> [TASK BRIEF]:
For this exercise, restate word for word only the lines from the first line of the data to the line containing "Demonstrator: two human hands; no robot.".

============

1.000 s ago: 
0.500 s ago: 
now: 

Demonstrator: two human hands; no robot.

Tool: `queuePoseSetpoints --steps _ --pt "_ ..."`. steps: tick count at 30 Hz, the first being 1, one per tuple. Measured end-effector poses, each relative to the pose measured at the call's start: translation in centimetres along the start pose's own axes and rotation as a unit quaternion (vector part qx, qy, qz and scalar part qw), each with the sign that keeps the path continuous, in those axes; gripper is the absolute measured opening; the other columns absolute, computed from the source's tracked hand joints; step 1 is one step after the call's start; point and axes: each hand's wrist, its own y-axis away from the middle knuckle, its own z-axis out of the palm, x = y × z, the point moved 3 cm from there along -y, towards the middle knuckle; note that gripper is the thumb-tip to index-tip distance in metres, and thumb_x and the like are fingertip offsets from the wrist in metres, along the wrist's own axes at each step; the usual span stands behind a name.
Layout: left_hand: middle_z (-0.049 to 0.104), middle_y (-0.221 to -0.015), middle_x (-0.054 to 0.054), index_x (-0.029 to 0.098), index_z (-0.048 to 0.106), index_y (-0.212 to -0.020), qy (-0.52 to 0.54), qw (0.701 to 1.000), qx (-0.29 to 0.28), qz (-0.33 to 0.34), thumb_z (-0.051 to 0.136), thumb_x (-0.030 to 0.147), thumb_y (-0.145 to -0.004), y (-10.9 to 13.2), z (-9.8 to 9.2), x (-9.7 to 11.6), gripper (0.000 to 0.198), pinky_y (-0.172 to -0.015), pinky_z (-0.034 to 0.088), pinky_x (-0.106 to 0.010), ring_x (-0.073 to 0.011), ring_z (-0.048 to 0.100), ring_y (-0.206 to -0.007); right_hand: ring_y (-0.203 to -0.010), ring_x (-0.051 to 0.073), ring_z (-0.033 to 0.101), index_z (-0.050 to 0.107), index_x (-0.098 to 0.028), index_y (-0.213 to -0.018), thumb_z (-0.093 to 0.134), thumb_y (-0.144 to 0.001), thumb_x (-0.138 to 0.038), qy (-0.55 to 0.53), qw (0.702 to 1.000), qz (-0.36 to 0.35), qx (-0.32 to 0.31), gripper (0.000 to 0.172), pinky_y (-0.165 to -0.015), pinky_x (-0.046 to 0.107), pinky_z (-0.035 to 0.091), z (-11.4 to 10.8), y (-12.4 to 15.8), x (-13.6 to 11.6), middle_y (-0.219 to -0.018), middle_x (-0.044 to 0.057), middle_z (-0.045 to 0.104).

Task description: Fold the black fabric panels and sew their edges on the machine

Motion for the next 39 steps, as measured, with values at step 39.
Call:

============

> [WORKED SOLUTION]:
1.000 s ago: 
0.500 s ago: 
now: 

Demonstrator: two human hands; no robot.

The exercise has now been completed.